> Task item: Copies of all lines that contain "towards" are needed; take them from the data below.

> Source material:
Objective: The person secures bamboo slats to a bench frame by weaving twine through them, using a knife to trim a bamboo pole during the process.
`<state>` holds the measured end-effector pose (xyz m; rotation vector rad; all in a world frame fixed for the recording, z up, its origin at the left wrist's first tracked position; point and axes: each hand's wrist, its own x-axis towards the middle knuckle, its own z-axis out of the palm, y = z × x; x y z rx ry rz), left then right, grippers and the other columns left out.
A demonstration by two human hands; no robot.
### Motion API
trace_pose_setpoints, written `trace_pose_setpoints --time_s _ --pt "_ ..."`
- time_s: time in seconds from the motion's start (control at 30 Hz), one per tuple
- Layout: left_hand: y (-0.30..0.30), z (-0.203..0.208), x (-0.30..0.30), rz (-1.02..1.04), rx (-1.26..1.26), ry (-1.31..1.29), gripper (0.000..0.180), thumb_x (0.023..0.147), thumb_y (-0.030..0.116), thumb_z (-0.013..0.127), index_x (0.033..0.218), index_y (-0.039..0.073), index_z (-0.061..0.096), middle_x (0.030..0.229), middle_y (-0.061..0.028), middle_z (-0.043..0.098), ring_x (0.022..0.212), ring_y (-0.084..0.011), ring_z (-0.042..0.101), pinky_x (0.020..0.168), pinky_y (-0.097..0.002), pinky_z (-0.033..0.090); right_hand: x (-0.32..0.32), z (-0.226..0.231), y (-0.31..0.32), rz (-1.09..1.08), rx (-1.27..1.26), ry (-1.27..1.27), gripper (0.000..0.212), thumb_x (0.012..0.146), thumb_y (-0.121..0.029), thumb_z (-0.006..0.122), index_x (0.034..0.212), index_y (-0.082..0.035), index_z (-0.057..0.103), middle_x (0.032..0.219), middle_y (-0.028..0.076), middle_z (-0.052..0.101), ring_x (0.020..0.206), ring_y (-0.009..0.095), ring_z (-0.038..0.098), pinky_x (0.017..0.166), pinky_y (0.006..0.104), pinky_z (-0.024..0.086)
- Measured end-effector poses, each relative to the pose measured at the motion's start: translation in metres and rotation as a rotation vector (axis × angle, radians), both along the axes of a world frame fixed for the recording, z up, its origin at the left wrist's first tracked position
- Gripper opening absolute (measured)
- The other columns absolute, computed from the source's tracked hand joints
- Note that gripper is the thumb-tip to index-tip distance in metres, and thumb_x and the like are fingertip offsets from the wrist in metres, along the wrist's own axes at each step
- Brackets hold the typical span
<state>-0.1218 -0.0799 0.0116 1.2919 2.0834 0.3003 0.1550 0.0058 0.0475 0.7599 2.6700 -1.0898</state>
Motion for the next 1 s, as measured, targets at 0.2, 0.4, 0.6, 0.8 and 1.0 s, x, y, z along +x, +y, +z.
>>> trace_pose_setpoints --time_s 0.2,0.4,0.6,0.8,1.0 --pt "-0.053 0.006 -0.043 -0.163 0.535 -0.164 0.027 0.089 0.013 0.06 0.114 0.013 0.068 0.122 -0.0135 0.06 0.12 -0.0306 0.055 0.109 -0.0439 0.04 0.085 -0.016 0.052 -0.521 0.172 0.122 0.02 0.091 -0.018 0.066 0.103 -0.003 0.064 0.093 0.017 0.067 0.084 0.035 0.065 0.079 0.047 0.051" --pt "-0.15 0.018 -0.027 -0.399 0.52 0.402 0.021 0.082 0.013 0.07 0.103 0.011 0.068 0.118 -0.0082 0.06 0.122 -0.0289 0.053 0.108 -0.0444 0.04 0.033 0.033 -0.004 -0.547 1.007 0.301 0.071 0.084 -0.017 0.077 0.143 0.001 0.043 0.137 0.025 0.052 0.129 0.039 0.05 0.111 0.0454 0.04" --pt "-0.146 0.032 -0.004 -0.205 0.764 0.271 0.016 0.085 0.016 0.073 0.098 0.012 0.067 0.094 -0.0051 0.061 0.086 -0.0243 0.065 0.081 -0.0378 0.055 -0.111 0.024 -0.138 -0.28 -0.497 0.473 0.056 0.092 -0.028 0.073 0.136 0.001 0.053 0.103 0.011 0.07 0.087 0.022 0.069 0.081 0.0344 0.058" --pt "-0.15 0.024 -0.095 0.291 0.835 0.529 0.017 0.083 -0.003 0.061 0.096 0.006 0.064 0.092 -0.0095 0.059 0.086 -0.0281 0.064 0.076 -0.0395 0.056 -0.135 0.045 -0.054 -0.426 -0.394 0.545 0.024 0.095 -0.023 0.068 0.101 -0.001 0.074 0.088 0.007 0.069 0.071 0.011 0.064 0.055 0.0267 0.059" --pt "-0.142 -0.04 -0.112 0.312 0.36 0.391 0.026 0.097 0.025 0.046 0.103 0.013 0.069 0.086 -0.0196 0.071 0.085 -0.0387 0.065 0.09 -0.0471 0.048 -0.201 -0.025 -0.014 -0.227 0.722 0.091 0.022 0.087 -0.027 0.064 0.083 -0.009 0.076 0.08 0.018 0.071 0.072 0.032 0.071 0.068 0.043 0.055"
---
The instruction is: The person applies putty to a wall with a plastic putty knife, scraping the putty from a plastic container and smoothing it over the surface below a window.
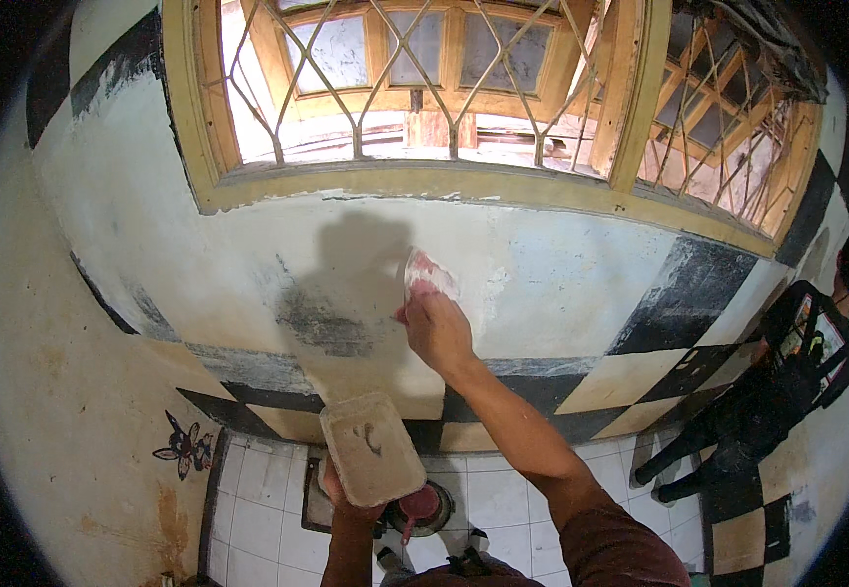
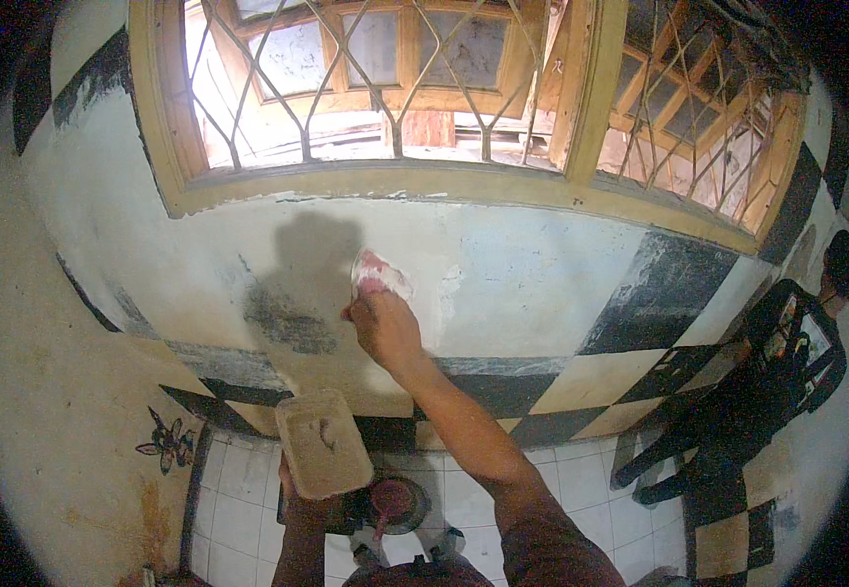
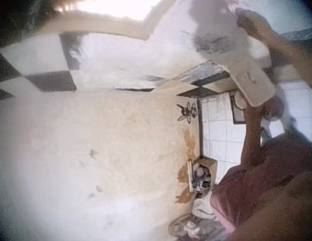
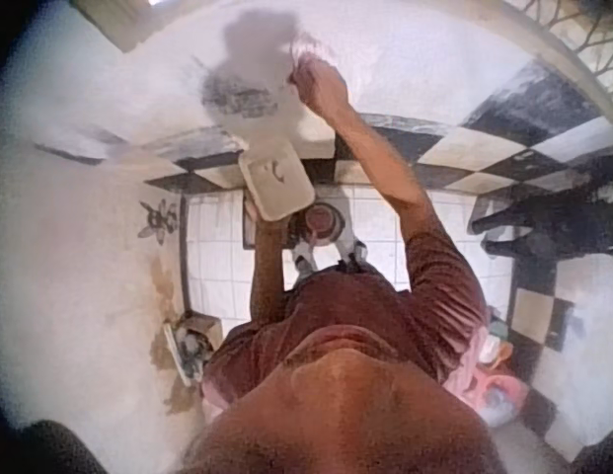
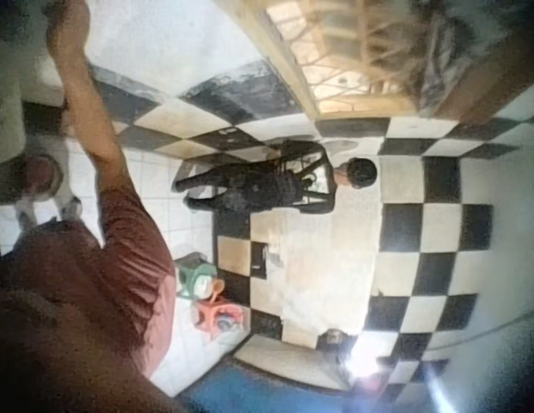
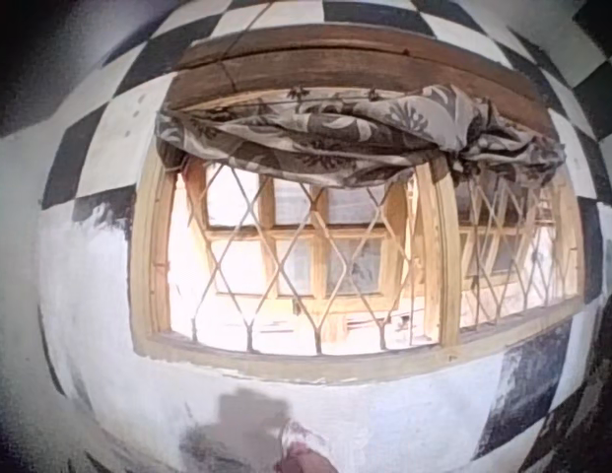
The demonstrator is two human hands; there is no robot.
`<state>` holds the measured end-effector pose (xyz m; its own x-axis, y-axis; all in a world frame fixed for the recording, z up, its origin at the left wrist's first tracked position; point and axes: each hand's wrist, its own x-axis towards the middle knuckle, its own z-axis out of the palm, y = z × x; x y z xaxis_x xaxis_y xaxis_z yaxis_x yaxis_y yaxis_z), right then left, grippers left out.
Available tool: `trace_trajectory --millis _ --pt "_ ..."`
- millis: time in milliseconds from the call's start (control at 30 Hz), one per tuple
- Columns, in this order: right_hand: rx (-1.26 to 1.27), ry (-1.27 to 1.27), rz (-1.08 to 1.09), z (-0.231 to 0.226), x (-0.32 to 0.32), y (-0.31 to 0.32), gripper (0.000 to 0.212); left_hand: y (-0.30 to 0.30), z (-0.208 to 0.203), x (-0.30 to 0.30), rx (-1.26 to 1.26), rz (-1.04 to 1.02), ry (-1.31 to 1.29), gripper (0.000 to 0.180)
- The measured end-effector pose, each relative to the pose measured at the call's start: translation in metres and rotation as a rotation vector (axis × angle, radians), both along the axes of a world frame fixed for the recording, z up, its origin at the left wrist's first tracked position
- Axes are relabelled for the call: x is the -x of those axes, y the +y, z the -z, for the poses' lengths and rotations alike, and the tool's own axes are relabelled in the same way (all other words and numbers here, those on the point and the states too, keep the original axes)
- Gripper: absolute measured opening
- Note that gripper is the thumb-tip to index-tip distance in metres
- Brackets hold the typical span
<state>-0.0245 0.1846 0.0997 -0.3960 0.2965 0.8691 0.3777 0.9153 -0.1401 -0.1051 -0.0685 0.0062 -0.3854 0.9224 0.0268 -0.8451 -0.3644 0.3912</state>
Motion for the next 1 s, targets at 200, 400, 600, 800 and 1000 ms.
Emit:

> Task solution:
`<state>` holds the measured end-effector pose (xyz m; rotation vector rad; all in a world frame fixed for the recording, z up, its origin at the left wrist's first tracked position; point and axes: each hand's wrist, its own x-axis towards the middle knuckle, its own z-axis out of the palm, y = z × x; x y z rx ry rz), left then right, grippers and the other columns left out.
`<state>` holds the measured end-effector pose (xyz m; its own x-axis, y-axis; all in a world frame fixed for the recording, z up, its origin at the left wrist's first tracked position; point and axes: each hand's wrist, its own x-axis towards the middle knuckle, its own z-axis out of the palm, y = z × x; x y z xaxis_x xaxis_y xaxis_z yaxis_x yaxis_y yaxis_z), right then left, grippers left out.

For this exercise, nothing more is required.